Overactive bladder (OAB) is a symptom complex consisting of urge urinary incontinence, urgency, and frequency. Although the prevalence of this condition has not yet been well defined, a recent study suggests that OAB affects approximately 16.0% of men and 16.9% of women in the United States.¹ The total US economic cost of OAB was approximately $12.02 billion in 2000.² As the population continues to age, the prevalence of OAB, as well as its associated costs, is expected to rise.

OAB can be debilitating to those suffering with the disorder, affecting their quality of life, sleep patterns, and mental health.¹ However, only a small proportion of persons with this condition receive medical treatment for their symptoms.

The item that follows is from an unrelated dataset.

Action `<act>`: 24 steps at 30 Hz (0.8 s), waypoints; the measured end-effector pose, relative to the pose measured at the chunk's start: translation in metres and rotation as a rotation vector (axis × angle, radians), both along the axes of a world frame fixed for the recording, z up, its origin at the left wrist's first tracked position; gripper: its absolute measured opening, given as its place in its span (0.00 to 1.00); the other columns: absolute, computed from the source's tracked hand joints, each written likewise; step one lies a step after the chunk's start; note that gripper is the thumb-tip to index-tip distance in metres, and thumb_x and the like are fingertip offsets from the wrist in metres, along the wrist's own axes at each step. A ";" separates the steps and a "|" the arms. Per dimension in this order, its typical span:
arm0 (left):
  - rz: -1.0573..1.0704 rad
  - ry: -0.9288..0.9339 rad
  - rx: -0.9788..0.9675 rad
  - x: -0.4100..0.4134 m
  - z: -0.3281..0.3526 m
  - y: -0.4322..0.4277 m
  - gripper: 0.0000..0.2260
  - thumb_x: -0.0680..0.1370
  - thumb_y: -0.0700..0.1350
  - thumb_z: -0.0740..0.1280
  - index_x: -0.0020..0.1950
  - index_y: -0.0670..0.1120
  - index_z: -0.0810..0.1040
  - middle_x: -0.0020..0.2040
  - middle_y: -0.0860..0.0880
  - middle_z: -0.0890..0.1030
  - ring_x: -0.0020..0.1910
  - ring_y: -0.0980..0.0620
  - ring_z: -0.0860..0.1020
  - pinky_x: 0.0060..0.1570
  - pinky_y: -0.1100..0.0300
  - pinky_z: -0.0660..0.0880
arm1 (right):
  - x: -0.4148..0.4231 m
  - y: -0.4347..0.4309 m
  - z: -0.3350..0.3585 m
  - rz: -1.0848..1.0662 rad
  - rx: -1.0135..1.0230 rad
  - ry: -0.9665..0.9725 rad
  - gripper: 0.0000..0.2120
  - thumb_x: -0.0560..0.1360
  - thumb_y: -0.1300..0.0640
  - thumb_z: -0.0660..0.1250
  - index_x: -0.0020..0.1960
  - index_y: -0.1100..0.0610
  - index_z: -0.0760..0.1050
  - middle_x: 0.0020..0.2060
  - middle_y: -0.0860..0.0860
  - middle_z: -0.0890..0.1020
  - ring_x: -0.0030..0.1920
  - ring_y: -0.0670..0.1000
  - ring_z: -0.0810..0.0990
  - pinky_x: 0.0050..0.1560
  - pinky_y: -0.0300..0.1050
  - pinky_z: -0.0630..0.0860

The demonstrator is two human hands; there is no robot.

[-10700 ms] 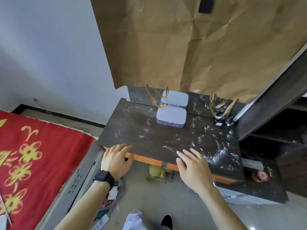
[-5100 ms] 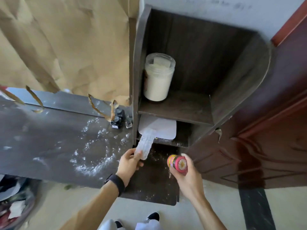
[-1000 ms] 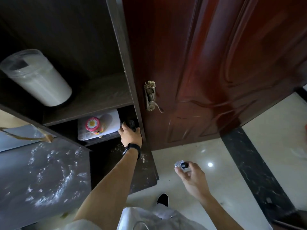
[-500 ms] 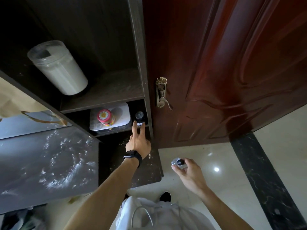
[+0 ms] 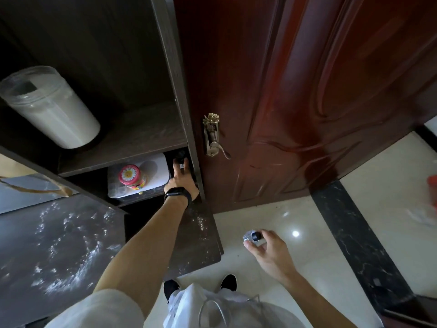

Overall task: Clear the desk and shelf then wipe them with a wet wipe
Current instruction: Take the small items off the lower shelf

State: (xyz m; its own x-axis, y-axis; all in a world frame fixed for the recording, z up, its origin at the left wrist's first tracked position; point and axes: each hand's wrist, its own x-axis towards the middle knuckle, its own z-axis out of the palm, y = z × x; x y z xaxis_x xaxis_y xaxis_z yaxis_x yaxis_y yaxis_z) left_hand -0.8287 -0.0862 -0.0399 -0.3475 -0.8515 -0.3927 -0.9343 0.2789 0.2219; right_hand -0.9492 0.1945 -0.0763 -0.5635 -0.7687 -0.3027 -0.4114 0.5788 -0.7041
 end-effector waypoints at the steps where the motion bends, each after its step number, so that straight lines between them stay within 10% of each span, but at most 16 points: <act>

In addition, the pharmacologic agents used to treat OAB are often limited by issues of efficacy and tolerability. Although clinical trial data support the efficacy of antimuscarinic therapy for OAB, many patients discontinue treatment because of unacceptable side effects, most notably, dry mouth. The availability of extendedrelease formulations has improved the treatment of OAB by offering once-a-day dosing with a reduced side-effect profile. In addition, transdermal OAB therapy is now available that appears to provide efficacy similar to that of the extendedrelease formulations with an even lower incidence of adverse events.

In August 2003, a roundtable meeting was held in Montreal to discuss the current and future treatment strategies for OAB. This supplement is based on the presentations and discussions that took place at that event.

Paramount to providing OAB patients with improved treatment options is an understanding of the pathophysiology underlying the condition. Although the exact mechanisms responsible for the development of OAB have yet to be fully elucidated, much progress has been made. Naoki Yoshimura, MD, PhD, and Michael B. Chancellor, MD, begin this supplement with an overview of the current state of knowledge regarding the neurophysiology of lower urinary tract function and dysfunction. In addition, they discuss how our widening understanding of neurourology can be translated into novel drug targets for the treatment of OAB.

Roger R. Dmochowski, MD, follows with an overview of the treatment options currently available for patients with OAB. In addition, Dr Dmochowski discusses the therapeutic implication of data from recent OAB clinical trials, emphasizing the benefit of combined pharmacologic and behavioral therapy to maximize patient outcomes. Scott MacDiarmid, MD, then discusses the surgical and pharmacologic management of mixed incontinence. He presents the data supporting the use of antimuscarinic agents for the treatment of this condition and describes factors that may influence patient response to both surgical and pharmacologic therapies.

David R. Staskin, MD, focuses on the principles behind transdermal therapy for OAB. He provides an overview of the different transdermal systems available and explains the advantages of this method of drug delivery. Victor W. Nitti, MD, then discusses the practical issues behind the use of transdermal OAB therapy. He describes the transdermal system currently available, namely, oxybutyinin TDS, and discusses possible improvements for this delivery system.

Rodney A. Appell, MD, concludes the supplement with a review of specific OAB patient populations, including pediatric, geriatric, and pregnant patients; men with prostatitic obstructions; and patients in whom OAB is of neurogenic origin. He discusses the unique issues regarding the use of antimuscarinic agents in these defined populations.

I hope that you find this supplement informative and useful. With the development of new therapies, as well as methods with which to deliver them, we can continue to improve OAB treatment for this underserved patient population.